Jesús decidió cada momento y cada día seguir a Dios sin importar nada, por eso Dios convirtió Su gran sufrimiento en una gran recompensa en el cielo. Porque esperó e hizo las cosas a la manera de Dios,

  • Dios le dio más que los reinos de este mundo; Le dio a Jesús todos los universos (que Jesús creó de todos modos, así que supongo que fue justo).
  • Jesús no vive en un cómodo palacio en la tierra; Él vive en el cielo, donde espera que nos unamos a Él y vivamos en perfecta paz para siempre.
  • Jesús no sólo tiene acceso a los ángeles; Él vive con ellos (la Biblia dice que los ángeles vuelan alrededor de Su trono en el cielo, adorándolo constantemente).

Jesús eligió perfecta y consistentemente el camino de Dios, en última instancia, para que su pueblo pudiera elegir el camino de Dios y compartir su recompensa. Sin Jesús como mi ejemplo y mi salvador, simplemente estaría saliendo, saliendo con quien sea y casándome con el primer chico que me propusiera matrimonio (él estaba en quinto grado y yo era la ayudante del maestro; era inevitable).

Sin Jesús, me habría casado con mi pretendiente de quinto grado. Empieza a leer.

La historia de Jesús y prácticamente todo el Evangelio afectan la forma en que tomo decisiones e interactúo con el mundo. En lo que respecta al estado de mi relación, no quiero hacer trampa para lograr un romance «suficientemente bueno»; No quiero “conformarme” con menos de lo mejor que Dios tiene para mí.

Entonces elijo seguir a Jesús por…

  • no salir sin querer. Entonces, la soltería ocurre todos los días y no creo perfiles en línea, no subo fotos mías de hace 20 libras y tengo citas con cada hombre que me «guiña un ojo».
  • no tener relaciones sexuales antes del matrimonio (y no sólo porque no tengo novio).

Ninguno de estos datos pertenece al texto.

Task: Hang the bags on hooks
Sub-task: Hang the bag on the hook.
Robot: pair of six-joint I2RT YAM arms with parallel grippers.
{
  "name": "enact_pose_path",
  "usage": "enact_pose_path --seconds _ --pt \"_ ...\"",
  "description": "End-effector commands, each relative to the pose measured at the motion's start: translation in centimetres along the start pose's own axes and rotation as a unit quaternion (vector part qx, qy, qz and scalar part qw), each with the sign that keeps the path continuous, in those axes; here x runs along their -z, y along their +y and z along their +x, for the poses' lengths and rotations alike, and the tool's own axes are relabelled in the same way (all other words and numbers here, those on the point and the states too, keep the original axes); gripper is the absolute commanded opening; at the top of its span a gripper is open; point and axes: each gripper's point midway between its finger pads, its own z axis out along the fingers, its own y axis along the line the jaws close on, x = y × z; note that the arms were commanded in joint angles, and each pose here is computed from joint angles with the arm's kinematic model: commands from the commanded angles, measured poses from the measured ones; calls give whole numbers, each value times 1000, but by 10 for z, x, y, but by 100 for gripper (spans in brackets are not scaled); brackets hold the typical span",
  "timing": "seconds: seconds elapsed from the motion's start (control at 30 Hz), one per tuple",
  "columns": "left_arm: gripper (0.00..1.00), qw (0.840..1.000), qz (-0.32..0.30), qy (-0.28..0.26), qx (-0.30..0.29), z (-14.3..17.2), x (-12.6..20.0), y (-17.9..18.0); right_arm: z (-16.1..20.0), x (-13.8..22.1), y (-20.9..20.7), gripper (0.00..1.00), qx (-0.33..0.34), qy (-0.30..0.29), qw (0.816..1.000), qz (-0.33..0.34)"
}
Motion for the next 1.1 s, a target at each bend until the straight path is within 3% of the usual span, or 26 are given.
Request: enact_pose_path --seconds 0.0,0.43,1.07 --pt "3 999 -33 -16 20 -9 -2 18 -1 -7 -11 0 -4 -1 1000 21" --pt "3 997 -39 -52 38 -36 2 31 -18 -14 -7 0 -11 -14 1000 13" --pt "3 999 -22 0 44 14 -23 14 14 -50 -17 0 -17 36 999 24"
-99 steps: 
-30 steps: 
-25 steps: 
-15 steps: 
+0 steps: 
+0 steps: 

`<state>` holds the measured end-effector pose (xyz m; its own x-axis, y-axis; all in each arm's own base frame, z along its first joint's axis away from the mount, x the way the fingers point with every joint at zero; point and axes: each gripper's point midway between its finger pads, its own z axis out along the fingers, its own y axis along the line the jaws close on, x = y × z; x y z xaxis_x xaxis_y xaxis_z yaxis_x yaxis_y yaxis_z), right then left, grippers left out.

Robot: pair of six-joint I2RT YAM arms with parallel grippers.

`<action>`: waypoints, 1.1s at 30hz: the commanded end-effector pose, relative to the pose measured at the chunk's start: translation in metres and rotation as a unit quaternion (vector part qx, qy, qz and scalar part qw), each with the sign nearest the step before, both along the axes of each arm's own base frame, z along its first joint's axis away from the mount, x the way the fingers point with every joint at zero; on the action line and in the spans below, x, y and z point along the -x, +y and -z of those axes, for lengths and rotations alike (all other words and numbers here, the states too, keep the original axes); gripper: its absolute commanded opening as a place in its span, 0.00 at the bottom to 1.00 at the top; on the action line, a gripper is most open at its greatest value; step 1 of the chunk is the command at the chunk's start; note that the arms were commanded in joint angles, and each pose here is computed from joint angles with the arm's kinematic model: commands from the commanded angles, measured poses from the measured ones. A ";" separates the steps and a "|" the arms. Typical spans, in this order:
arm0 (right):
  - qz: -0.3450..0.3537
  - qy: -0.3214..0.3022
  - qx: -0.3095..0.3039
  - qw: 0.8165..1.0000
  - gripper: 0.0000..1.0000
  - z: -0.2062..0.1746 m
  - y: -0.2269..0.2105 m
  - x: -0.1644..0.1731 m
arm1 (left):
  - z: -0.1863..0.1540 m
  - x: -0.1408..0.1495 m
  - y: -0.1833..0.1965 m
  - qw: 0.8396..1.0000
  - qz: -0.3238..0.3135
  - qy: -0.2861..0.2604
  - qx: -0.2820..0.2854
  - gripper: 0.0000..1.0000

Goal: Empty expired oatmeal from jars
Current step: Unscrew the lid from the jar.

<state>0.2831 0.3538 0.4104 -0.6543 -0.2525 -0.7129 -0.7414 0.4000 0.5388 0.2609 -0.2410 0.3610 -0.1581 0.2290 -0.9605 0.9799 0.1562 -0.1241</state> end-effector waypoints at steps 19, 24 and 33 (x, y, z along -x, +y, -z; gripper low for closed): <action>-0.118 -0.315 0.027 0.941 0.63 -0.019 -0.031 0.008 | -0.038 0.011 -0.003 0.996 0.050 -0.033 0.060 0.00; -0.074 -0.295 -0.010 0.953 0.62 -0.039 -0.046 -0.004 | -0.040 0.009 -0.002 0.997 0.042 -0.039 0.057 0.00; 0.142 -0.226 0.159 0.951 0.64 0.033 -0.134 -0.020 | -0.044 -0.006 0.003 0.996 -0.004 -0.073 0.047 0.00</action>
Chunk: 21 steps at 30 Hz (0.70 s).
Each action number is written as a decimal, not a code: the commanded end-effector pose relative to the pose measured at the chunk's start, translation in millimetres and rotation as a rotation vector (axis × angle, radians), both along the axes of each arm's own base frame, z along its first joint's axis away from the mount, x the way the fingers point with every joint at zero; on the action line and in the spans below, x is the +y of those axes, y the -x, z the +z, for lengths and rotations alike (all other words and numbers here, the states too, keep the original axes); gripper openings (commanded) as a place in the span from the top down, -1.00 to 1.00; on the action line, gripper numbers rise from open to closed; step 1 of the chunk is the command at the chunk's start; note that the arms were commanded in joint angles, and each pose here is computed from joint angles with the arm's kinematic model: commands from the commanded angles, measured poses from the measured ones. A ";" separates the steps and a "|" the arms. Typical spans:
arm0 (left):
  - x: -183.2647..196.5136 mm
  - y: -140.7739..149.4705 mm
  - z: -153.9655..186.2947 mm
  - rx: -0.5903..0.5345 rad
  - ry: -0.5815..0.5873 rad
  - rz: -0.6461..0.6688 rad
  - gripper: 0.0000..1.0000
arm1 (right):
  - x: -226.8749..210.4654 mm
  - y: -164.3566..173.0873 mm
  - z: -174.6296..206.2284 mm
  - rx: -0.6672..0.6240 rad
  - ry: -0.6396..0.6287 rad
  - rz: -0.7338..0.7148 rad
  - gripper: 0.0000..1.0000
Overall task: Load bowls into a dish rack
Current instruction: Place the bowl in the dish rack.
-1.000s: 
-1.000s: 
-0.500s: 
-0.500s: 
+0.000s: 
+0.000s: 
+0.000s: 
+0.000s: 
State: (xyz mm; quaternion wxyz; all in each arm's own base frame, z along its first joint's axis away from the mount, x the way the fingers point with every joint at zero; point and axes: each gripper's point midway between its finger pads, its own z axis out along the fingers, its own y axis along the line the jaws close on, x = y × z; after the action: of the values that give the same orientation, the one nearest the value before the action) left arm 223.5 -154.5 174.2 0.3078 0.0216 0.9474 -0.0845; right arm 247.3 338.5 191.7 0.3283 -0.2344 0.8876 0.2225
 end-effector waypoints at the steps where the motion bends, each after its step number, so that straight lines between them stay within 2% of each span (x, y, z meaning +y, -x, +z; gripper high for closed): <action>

Así que el celibato ocurre todos los días cuando no descargo una aplicación de Tinder ni uso ropa sucia en los clubes para encontrar un hombre que me corrompa.
  • honrando al compañero de cuarto que Él me ha dado. Entonces, la vida de compañero de cuarto en lugar de la de esposo ocurre todos los días que ella y yo pasamos tiempo viviendo juntos, animándonos mutuamente y recordándonos mutuamente por qué elegimos a Jesús en nuestra soltería.

Así que puedo estar eligiendo la soltería, pero en última instancia es porque estoy eligiendo la manera en que Dios hace las cosas. Para algunas personas, elegir el camino de Dios conduce al matrimonio; para algunos, conduce a tener hijos; para algunos, ambos o ninguno. Pero Su camino siempre es bueno y vale la pena, incluso (especialmente) cuando se trata del camino correcto.

Sé que valdrá la pena porque valió la pena para Jesús. Debido a que lo sigo, llego a conocerlo de maneras que no lo haría en el matrimonio; Puedo servir a la gente como no lo haría si fuera madre; Llego a conocer gente de maneras que no tendría tiempo si no estuviera soltero. No sólo eso, sino que obtengo el cielo, tal como lo obtuvo Jesús; En el cielo, todas las luchas por seguir a Jesús en la tierra y ser soltero serán minúsculas.

El camino de Dios, a través de Jesús, trae esperanza a las personas no besadas, aceptación a las personas rechazadas, una familia a las personas abandonadas y un futuro a todas las personas que aman a Jesús. La historia de Jesús (la historia del Evangelio) nos hace iguales a Jesús mismo en la familia de Dios, y el Evangelio es la razón por la que mi historia coexiste con otras tremendamente diferentes.

Así que estoy soltero, no porque una vez rechacé una propuesta de matrimonio, sino porque confío en que el plan de Dios es mejor que “suficientemente bueno”.

Jesús cambió mi historia. Descubre más aquí.